- [WORK TO COMPLETE]: Write out the stretch of lines below that begins at the line with "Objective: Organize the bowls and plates" and ends at the line with "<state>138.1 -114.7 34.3", including both, exactly as given and nothing more.

- [Collected data entries]:

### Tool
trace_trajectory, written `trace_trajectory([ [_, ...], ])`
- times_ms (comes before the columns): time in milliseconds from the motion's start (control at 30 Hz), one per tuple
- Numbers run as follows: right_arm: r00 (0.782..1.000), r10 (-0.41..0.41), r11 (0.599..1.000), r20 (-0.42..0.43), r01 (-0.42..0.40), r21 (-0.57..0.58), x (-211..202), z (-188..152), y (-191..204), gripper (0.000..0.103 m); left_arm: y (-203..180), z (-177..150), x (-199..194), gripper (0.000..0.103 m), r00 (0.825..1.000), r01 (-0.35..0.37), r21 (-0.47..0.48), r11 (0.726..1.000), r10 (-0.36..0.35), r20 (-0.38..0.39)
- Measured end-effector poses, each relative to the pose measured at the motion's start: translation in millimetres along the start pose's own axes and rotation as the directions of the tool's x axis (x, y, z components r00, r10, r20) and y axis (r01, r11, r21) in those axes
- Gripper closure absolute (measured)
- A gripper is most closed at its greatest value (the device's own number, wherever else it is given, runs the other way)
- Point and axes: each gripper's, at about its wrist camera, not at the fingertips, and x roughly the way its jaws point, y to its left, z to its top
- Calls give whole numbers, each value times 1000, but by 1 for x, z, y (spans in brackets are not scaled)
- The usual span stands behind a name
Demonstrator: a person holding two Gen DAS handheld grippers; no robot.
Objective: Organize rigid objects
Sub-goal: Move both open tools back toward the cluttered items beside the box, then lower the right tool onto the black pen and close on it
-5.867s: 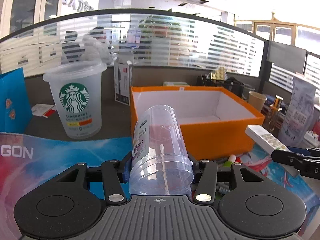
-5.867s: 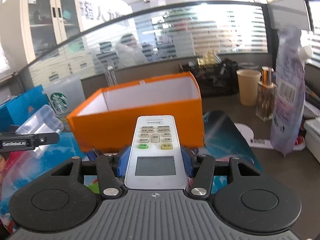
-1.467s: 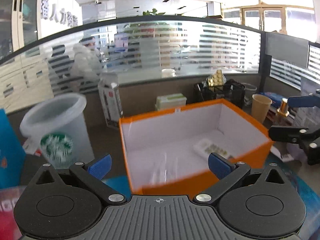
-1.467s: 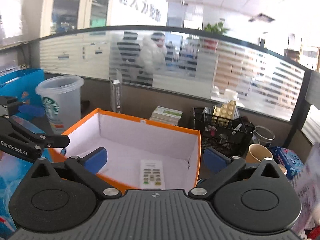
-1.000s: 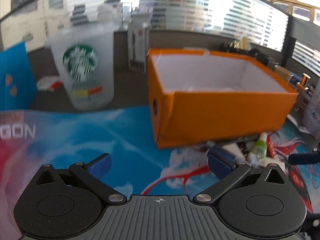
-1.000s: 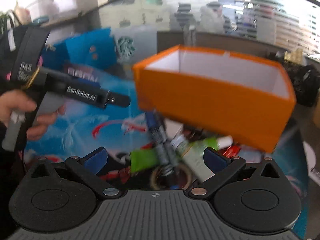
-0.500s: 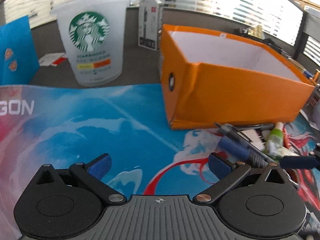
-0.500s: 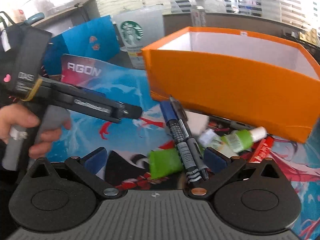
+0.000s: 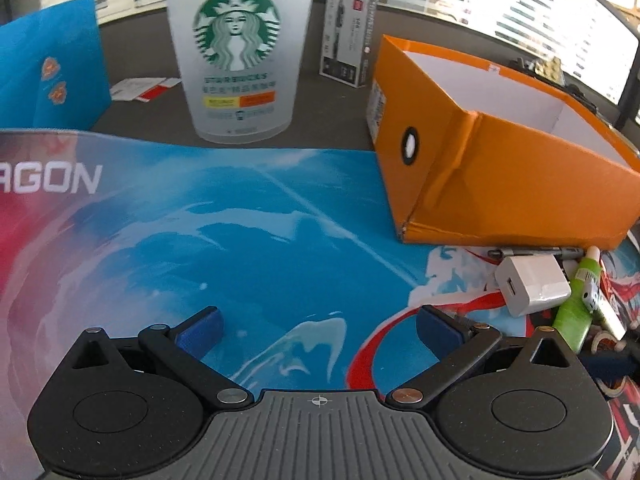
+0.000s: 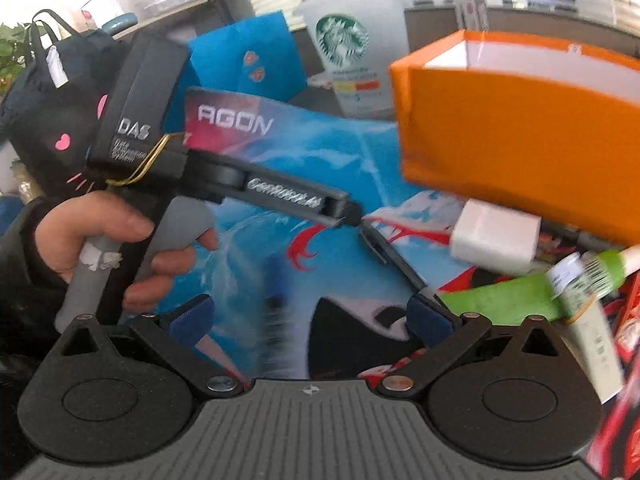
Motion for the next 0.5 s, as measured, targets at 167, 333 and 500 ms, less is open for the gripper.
trace_trajectory([
  [167, 997, -73, 995, 36, 75, -60, -6, 3, -9, 25, 15, -8, -13, 0, 997, -65, -43, 997, 66, 38],
  [333, 999, -39, 990, 11, 40, -138, 0, -2, 4, 32, 17, -31, -14, 0, 982, -159, -32, 987, 162, 102],
  [500, 999, -31, 990, 38, 36, -139, -2, 1, 7, 32, 8, -36, -21, 0, 967, -208, 33, 978, 200, 160],
])
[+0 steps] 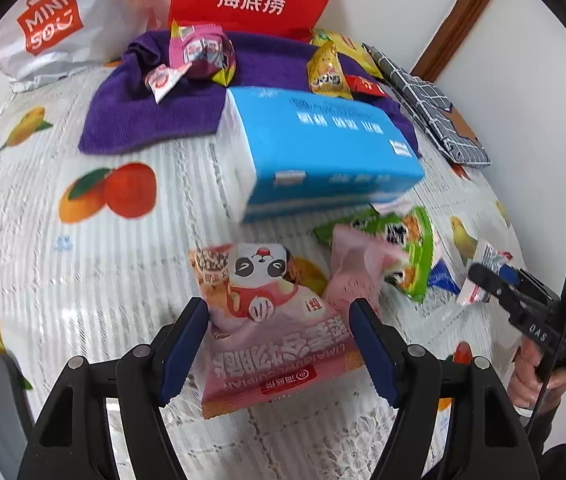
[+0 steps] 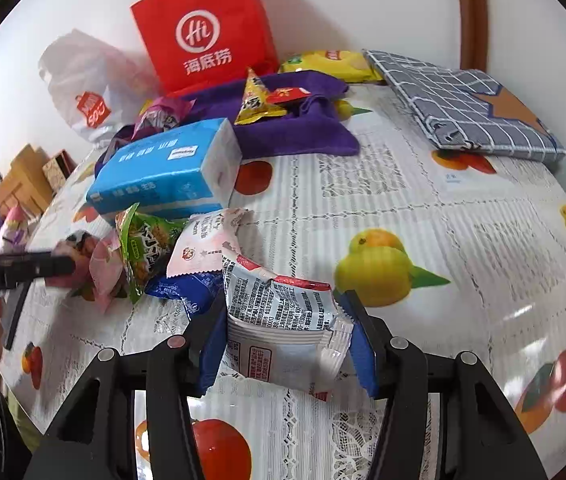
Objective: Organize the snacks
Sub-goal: 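Grasp the white biscuit packet with the right tool while the left tool grasps the pink panda bag, then carry the white biscuit packet and pink panda bag over the purple towel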
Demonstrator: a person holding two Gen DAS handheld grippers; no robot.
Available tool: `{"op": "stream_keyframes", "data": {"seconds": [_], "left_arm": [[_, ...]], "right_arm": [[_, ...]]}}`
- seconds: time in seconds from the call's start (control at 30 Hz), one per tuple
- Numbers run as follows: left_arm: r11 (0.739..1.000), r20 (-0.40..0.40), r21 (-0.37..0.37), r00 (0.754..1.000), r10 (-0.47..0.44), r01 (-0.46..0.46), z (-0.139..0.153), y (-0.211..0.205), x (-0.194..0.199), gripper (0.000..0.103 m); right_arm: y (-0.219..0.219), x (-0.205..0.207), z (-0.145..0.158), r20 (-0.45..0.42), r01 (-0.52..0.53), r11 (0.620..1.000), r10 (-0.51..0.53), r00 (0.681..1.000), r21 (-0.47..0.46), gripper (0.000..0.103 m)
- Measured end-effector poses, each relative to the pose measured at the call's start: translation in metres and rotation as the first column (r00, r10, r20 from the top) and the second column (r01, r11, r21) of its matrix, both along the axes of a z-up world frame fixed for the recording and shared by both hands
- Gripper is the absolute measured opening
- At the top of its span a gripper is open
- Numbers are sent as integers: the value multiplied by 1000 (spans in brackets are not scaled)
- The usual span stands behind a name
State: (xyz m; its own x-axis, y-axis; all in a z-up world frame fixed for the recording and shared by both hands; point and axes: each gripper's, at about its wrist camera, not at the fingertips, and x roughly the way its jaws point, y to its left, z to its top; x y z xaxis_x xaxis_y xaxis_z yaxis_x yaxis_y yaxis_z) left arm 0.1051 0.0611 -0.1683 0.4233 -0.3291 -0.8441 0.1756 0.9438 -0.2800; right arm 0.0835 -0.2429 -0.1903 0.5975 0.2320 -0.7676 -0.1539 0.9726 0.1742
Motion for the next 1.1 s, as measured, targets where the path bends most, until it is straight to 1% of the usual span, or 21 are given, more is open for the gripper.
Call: {"op": "stream_keyframes", "data": {"seconds": [0.07, 0.13, 0.33, 0.37, 0.4, 0.43, 0.47, 0.5, 0.6, 0.7, 0.83, 0.87, 0.93, 1.03, 1.1], "left_arm": [[1000, 9, 27, 1000, 14, -14, -2, -2, -2, 71], [995, 30, 87, 999, 37, -40, -4, -8, -2, 71], [983, 55, 166, 996, 74, -83, -15, -17, 9, 70], [981, 59, 172, 995, 79, -88, -16, -17, 11, 68], [979, 69, 179, 994, 83, -94, -17, -17, 11, 63], [977, 94, 189, 992, 85, -102, -17, -17, 9, 59], [975, 108, 195, 991, 84, -104, -16, -17, 9, 57], [975, 116, 196, 990, 84, -106, -17, -18, 10, 53], [971, 163, 203, 983, 90, -123, -16, -16, 6, 49], [965, 200, 214, 974, 108, -151, -17, -12, 0, 49], [966, 225, 168, 962, 158, -197, -18, -5, -3, 50], [966, 231, 158, 959, 167, -206, -19, -3, -4, 50], [964, 248, 155, 953, 175, -217, -21, -2, -5, 51], [961, 248, 158, 951, 182, -226, -21, -2, -6, 50], [961, 246, 159, 952, 184, -227, -21, -2, -5, 51]], "right_arm": [[-3, 0, -1, -2, 14, 1000, -14, 1000, 25, 54], [-5, 0, -1, -4, 24, 999, -24, 1000, 36, 54], [-4, 1, -5, -8, 24, 999, -24, 1000, 21, 54], [-4, 2, -6, -7, 24, 1000, -24, 1000, 15, 55], [-4, 3, -6, -6, 24, 1000, -24, 1000, 11, 55], [-3, 4, -7, -5, 25, 1000, -25, 1000, 8, 55], [-3, 5, -8, -3, 27, 1000, -27, 1000, 5, 55], [-3, 6, -10, 0, 30, 1000, -30, 1000, -1, 55], [-1, 11, -14, 7, 42, 999, -42, 999, -34, 56], [3, 17, -18, 20, 45, 997, -44, 999, -55, 57], [4, 21, -21, 44, 47, 996, -43, 998, -74, 59], [5, 21, -21, 47, 43, 996, -39, 998, -75, 60], [3, 20, -21, 48, 44, 996, -40, 998, -74, 61], [2, 20, -21, 48, 43, 996, -40, 998, -74, 62], [4, 18, -21, 49, 43, 995, -39, 998, -85, 65]]}}
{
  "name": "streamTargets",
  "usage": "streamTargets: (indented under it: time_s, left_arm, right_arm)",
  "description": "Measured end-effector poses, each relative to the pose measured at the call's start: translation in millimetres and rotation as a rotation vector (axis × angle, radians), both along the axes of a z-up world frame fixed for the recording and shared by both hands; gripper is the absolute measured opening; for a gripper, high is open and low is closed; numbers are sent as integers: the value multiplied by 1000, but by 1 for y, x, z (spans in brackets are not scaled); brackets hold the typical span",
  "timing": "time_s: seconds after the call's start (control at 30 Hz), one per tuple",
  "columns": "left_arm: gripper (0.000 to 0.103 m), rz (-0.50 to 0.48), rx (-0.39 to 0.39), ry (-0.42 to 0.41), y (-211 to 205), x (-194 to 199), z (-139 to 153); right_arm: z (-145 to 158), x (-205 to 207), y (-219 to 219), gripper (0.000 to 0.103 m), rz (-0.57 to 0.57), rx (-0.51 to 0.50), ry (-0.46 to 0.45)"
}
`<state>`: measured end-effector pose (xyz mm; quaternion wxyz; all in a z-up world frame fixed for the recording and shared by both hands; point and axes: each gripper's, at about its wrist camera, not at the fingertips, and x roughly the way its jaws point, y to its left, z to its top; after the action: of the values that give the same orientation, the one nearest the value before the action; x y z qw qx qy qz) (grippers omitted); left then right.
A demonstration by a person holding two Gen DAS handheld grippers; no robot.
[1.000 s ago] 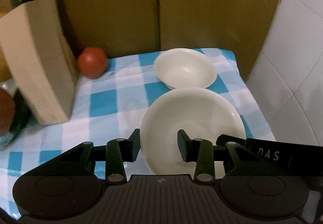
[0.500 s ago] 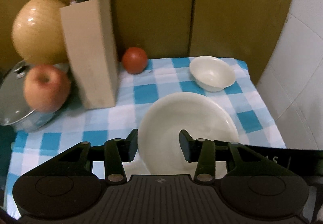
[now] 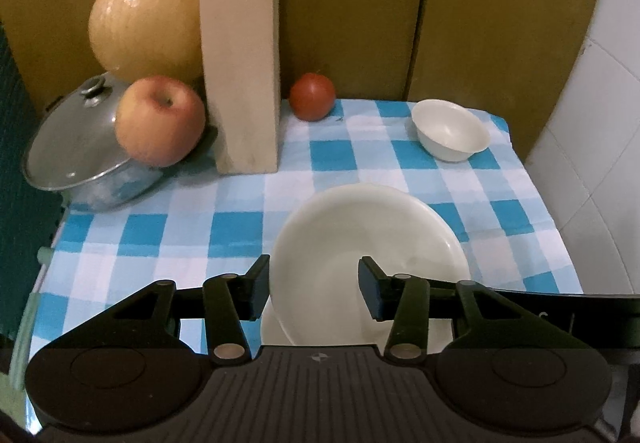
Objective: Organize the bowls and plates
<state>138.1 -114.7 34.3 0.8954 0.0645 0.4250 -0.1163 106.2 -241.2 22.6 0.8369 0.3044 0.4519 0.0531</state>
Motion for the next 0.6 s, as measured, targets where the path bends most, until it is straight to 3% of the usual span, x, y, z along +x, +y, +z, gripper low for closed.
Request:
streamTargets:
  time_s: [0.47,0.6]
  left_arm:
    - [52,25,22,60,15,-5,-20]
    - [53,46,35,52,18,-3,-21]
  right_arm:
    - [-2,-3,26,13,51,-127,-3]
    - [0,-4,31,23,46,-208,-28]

- [REPLY TO THE TASK]:
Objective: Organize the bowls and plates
<state>138.1 -114.7 34.3 0.8954 0.0645 0.4250 -0.1163 106.2 -241.2 22.6 0.8369 0.3044 0.4519 0.0531</state>

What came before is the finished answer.